◆ Task goal
Extract only the lines from the start of the entries below to the line with "Point (58, 213)", inclusive; omit every picture.

◆ Exercise data
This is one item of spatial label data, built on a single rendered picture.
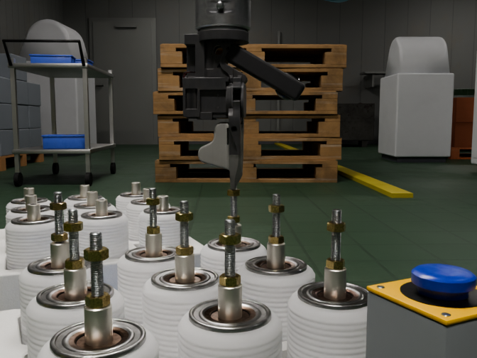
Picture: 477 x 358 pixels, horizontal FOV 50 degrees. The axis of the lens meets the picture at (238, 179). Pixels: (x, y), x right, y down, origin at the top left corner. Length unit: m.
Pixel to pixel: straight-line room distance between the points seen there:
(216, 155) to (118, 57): 8.61
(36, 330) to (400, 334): 0.34
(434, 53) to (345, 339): 5.18
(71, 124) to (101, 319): 6.00
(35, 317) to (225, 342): 0.19
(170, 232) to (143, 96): 8.22
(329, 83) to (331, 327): 3.13
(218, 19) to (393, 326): 0.46
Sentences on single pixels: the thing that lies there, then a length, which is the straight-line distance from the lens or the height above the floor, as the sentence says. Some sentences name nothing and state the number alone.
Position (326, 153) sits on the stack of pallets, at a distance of 3.57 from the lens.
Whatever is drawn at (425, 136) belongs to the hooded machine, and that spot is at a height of 0.27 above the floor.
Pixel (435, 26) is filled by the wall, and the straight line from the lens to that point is 9.98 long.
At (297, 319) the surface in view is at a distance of 0.52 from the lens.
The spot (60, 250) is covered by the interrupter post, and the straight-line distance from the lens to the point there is 0.65.
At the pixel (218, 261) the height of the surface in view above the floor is 0.24.
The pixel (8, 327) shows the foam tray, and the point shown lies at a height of 0.18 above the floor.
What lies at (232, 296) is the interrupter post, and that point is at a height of 0.27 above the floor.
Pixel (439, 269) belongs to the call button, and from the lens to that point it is 0.37.
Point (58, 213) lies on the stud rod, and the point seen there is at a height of 0.32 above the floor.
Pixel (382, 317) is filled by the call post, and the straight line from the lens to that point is 0.37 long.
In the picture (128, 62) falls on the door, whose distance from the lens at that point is 9.24.
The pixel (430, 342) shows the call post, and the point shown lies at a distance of 0.34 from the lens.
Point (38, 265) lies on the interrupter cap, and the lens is 0.67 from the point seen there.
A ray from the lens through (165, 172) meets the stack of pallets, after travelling 3.56.
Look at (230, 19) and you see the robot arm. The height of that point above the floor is 0.56.
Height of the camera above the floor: 0.43
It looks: 7 degrees down
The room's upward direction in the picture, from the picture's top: straight up
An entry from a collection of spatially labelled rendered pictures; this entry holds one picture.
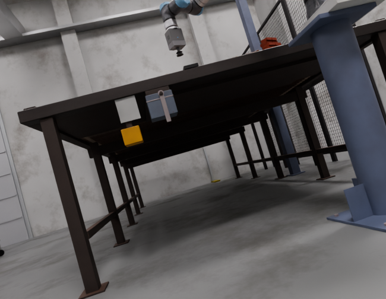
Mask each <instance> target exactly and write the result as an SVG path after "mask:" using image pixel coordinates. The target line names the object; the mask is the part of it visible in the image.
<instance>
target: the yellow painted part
mask: <svg viewBox="0 0 386 299"><path fill-rule="evenodd" d="M125 123H126V127H127V128H126V129H122V130H121V134H122V137H123V140H124V144H125V146H126V147H130V146H133V145H137V144H140V143H143V142H144V141H143V137H142V134H141V131H140V127H139V126H138V125H137V126H133V125H132V121H129V122H125Z"/></svg>
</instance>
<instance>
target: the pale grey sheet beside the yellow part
mask: <svg viewBox="0 0 386 299"><path fill-rule="evenodd" d="M115 104H116V108H117V110H118V114H119V118H120V121H121V123H125V122H129V121H132V120H135V119H140V118H141V116H140V113H139V109H138V106H137V102H136V99H135V96H134V95H133V96H129V97H125V98H120V99H117V100H115Z"/></svg>
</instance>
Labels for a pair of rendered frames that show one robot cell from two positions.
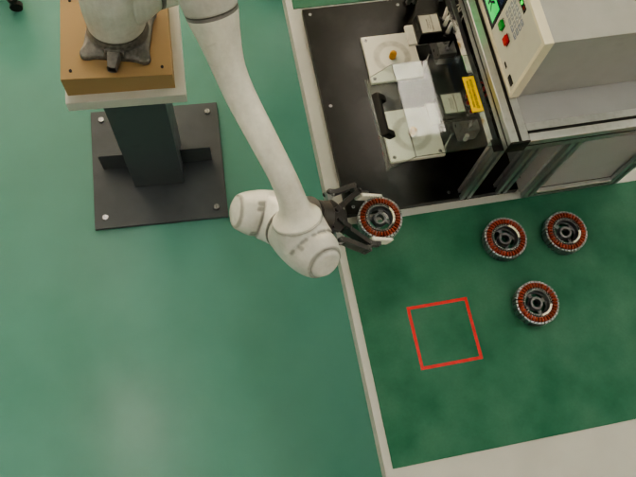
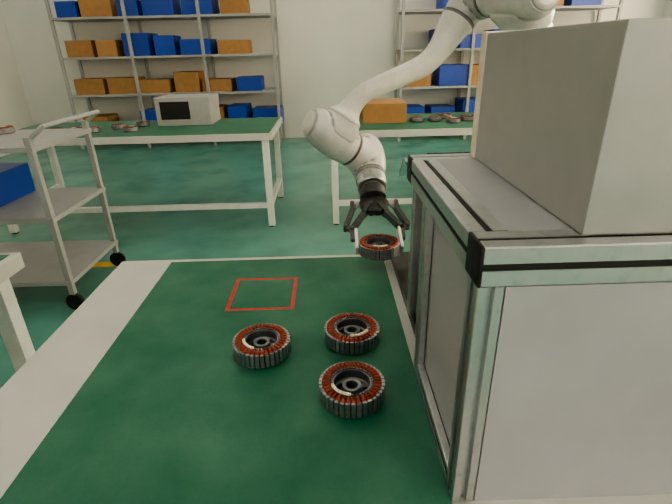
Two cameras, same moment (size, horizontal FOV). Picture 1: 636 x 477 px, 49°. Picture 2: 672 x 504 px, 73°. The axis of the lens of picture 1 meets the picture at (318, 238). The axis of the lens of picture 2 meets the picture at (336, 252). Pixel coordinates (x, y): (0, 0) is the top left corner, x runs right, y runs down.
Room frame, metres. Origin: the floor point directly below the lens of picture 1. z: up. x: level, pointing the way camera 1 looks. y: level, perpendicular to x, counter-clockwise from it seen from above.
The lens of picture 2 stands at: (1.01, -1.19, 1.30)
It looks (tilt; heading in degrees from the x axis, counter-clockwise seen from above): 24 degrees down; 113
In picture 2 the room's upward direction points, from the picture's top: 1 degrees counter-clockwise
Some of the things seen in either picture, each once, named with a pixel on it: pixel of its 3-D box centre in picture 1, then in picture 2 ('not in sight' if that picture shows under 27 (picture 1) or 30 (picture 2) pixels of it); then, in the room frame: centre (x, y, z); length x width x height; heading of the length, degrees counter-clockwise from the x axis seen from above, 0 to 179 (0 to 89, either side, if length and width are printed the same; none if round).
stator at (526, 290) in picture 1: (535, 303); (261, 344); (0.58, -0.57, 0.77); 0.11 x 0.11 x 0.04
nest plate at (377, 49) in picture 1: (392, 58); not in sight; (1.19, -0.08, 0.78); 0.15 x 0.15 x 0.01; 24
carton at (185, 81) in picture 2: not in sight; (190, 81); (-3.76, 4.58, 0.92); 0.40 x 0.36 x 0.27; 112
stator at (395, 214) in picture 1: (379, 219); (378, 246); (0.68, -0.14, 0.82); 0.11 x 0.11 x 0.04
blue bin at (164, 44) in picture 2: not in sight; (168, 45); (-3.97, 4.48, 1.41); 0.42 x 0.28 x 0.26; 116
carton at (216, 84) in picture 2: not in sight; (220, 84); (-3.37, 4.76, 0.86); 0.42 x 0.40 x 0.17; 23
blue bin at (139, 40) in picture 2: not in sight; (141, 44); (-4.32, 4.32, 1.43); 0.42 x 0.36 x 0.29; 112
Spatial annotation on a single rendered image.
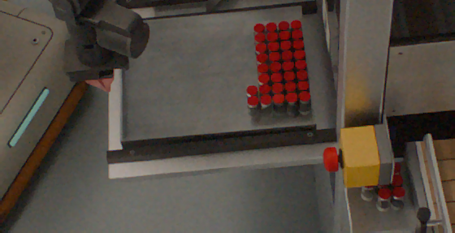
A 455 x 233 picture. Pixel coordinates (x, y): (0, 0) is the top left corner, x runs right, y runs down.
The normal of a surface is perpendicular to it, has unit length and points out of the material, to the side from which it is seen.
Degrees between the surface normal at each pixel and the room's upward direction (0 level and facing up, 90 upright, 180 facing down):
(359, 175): 90
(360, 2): 90
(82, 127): 0
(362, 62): 90
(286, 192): 0
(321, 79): 0
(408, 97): 90
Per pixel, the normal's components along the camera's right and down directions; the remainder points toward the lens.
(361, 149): -0.07, -0.54
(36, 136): 0.91, 0.31
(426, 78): 0.07, 0.84
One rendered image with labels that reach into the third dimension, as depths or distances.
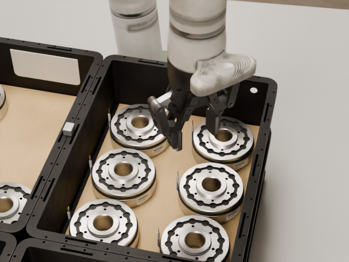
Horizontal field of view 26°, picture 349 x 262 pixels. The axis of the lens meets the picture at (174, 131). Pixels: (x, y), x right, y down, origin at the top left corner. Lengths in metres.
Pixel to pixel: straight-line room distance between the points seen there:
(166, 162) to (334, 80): 0.51
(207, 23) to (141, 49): 0.61
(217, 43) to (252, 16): 0.86
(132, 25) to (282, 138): 0.37
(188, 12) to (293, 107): 0.70
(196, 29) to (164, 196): 0.39
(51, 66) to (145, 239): 0.38
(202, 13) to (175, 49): 0.07
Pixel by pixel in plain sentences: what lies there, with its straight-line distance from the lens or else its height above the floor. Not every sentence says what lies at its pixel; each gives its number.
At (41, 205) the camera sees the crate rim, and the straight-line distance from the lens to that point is 1.09.
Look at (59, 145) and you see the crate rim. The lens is 1.16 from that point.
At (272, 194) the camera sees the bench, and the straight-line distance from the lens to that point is 1.40.
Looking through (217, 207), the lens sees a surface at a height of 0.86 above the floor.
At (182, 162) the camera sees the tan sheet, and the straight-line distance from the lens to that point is 1.26.
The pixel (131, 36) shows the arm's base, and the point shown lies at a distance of 1.49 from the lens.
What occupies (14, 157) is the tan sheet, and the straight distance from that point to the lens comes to 1.30.
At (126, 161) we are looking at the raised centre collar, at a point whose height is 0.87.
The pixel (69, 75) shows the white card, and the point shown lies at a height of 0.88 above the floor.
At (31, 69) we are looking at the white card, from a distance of 1.38.
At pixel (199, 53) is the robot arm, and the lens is 0.93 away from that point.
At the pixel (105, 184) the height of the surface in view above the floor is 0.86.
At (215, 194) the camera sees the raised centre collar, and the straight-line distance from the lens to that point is 1.17.
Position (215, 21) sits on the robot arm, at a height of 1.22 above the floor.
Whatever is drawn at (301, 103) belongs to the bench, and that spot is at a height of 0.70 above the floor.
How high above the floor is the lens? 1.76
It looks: 45 degrees down
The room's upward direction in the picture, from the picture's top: straight up
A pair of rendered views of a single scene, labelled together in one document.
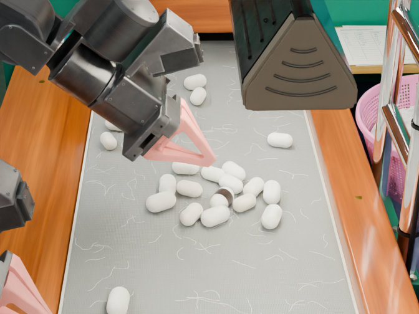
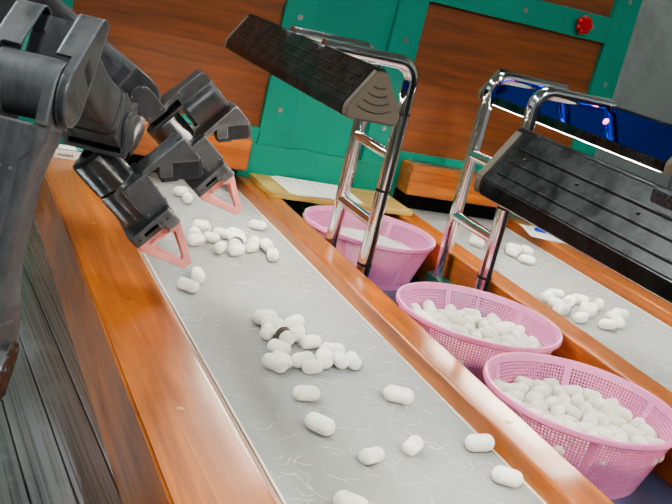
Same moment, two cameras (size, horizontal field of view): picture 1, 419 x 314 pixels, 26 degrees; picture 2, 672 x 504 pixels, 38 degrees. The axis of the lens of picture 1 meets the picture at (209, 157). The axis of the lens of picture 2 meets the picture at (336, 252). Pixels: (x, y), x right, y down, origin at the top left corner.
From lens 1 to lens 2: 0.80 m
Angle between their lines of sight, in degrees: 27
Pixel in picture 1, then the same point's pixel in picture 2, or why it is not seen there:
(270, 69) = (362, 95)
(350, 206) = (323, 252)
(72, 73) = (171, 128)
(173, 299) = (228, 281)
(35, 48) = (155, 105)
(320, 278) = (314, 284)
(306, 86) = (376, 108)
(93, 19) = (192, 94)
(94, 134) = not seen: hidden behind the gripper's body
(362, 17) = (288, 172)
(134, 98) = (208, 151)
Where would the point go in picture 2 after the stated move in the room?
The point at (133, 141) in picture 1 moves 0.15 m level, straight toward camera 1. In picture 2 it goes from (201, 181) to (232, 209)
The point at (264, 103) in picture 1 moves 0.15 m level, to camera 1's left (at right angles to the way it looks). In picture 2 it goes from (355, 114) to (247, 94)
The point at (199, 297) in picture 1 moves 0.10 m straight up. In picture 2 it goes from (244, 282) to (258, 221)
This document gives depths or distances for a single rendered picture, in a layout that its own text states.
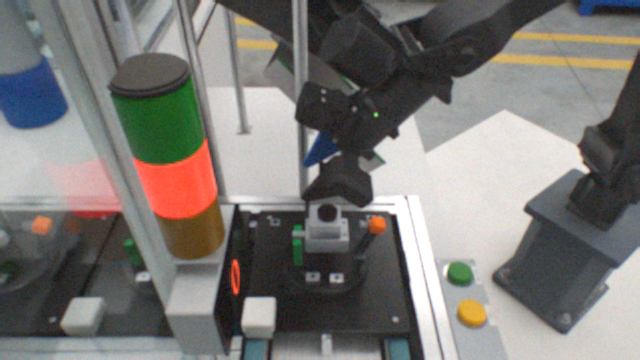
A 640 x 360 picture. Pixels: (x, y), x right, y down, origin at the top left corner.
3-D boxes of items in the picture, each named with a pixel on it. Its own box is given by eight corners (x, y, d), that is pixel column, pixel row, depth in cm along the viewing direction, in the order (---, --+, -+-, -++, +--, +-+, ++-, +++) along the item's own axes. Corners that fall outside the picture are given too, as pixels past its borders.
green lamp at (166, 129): (211, 122, 32) (199, 60, 28) (197, 166, 28) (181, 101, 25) (143, 122, 32) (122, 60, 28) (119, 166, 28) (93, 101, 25)
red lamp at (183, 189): (221, 173, 35) (211, 123, 32) (210, 218, 31) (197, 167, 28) (159, 173, 35) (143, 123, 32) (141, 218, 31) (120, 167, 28)
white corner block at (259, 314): (277, 311, 66) (275, 296, 63) (275, 339, 63) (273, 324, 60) (246, 311, 66) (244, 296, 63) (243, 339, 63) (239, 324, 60)
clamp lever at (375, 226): (363, 248, 69) (385, 218, 64) (364, 258, 68) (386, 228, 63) (343, 243, 68) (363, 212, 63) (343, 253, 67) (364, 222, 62)
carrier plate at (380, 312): (388, 217, 80) (389, 209, 79) (409, 339, 63) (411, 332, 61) (260, 217, 80) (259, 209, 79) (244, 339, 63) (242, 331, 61)
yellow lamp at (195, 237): (229, 215, 38) (221, 174, 35) (220, 261, 35) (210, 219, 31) (173, 215, 38) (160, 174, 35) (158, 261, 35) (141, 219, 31)
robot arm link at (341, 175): (395, 80, 58) (361, 52, 55) (418, 170, 44) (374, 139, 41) (353, 120, 62) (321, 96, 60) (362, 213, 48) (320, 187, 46)
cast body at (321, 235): (346, 230, 68) (348, 199, 63) (347, 253, 65) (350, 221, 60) (293, 230, 68) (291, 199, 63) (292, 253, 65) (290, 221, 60)
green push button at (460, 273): (466, 268, 72) (469, 260, 70) (473, 288, 69) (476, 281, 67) (442, 267, 72) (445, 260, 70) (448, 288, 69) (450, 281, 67)
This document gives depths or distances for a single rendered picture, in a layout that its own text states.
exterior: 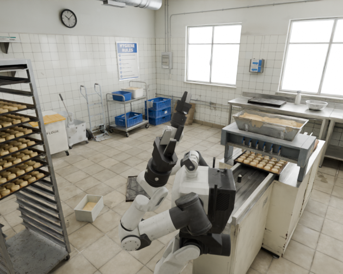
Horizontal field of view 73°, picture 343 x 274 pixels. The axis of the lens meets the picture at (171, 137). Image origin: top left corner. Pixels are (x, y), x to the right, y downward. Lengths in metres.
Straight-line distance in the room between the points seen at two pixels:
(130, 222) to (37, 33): 4.35
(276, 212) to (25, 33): 4.53
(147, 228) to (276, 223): 1.58
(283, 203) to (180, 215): 1.41
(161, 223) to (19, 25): 4.35
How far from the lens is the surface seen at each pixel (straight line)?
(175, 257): 1.43
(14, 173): 2.03
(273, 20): 5.22
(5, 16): 4.85
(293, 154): 2.14
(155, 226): 1.01
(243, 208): 1.67
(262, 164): 2.20
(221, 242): 1.39
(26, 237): 2.86
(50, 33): 5.07
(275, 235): 2.48
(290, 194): 2.20
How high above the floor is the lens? 1.90
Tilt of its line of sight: 21 degrees down
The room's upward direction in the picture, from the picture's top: straight up
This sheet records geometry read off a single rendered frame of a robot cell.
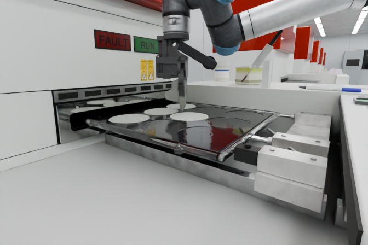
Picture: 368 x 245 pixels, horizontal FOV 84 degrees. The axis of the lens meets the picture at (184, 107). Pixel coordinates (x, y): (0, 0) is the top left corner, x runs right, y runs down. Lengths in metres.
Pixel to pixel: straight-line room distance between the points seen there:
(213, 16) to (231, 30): 0.07
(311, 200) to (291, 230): 0.05
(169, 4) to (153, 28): 0.19
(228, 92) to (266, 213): 0.45
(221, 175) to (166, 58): 0.33
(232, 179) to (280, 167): 0.10
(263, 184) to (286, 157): 0.05
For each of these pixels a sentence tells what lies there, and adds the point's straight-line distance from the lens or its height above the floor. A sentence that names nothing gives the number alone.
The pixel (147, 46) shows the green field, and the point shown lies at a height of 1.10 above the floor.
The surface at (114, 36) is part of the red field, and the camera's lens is 0.64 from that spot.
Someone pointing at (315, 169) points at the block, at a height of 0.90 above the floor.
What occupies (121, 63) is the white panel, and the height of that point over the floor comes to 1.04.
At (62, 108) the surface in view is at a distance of 0.55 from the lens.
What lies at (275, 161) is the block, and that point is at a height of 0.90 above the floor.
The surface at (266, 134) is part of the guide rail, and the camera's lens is 0.62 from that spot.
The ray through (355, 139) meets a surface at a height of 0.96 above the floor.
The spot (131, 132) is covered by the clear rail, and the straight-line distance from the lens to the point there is 0.42.
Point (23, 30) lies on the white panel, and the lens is 0.55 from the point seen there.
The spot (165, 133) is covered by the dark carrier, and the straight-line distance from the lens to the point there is 0.40.
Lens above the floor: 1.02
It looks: 10 degrees down
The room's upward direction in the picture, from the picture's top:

◆ Response for this exercise
This is one item of spatial label data, built on a single rendered picture.
Picture: 477 x 358 pixels, horizontal FOV 50 degrees. The axis of the lens meets the picture at (238, 179). Pixels: (x, y), x right, y down, origin at the top left corner. Length unit: m.
Pixel to pixel: straight-line room distance between the points seen there:
(216, 155) to (118, 57): 8.61
(36, 330) to (400, 334): 0.34
(434, 53) to (345, 339): 5.18
(71, 124) to (101, 319): 6.00
(35, 317) to (225, 342): 0.19
(170, 232) to (143, 96): 8.22
(329, 83) to (331, 327): 3.13
(218, 19) to (393, 326): 0.46
Sentences on single pixels: the thing that lies there, then a length, which is the straight-line distance from the lens or the height above the floor, as the sentence says. Some sentences name nothing and state the number alone.
Position (326, 153) sits on the stack of pallets, at a distance of 3.57 from the lens.
Whatever is drawn at (425, 136) belongs to the hooded machine, and that spot is at a height of 0.27 above the floor.
Pixel (435, 26) is filled by the wall, and the straight line from the lens to that point is 9.98 long.
At (297, 319) the surface in view is at a distance of 0.52 from the lens.
The spot (60, 250) is covered by the interrupter post, and the straight-line distance from the lens to the point there is 0.65.
At the pixel (218, 261) the height of the surface in view above the floor is 0.24.
The pixel (8, 327) shows the foam tray, and the point shown lies at a height of 0.18 above the floor.
What lies at (232, 296) is the interrupter post, and that point is at a height of 0.27 above the floor.
Pixel (439, 269) belongs to the call button, and from the lens to that point it is 0.37.
Point (58, 213) lies on the stud rod, and the point seen there is at a height of 0.32 above the floor.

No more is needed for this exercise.